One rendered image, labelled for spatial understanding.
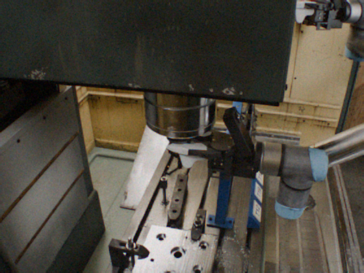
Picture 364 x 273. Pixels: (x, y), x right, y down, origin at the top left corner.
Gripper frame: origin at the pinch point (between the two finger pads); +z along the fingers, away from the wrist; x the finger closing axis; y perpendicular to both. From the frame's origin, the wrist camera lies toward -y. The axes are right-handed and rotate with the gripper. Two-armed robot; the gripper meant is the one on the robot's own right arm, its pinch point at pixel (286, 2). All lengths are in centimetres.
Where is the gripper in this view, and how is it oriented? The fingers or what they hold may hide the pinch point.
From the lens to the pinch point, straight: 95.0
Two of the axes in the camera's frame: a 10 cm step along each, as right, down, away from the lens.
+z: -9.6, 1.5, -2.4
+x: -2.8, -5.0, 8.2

» What to work on: Reproduce every line of the material precisely, omitting its pictures.

» Problem solution:
One rendered image, labelled for spatial understanding.
Picture 364 x 273. Pixels: (x, y), x right, y down, origin at the top left corner.
Gripper frame: origin at the pinch point (between the two finger pads); +z along the fingers, away from the wrist; x the finger closing axis; y perpendicular to both. From the frame's origin, the wrist camera lies toward -y. The axes are right-handed and rotate with the gripper. Two-armed robot; the gripper meant is the one on the robot's own right arm, its pinch point at pixel (286, 2). All lengths are in centimetres.
Where is the gripper in this view, and how is it oriented? The fingers or what they hold may hide the pinch point.
From the lens to the pinch point, straight: 95.0
Two of the axes in the camera's frame: a 10 cm step along each, as right, down, away from the lens.
+z: -9.6, 1.5, -2.4
+x: -2.8, -5.0, 8.2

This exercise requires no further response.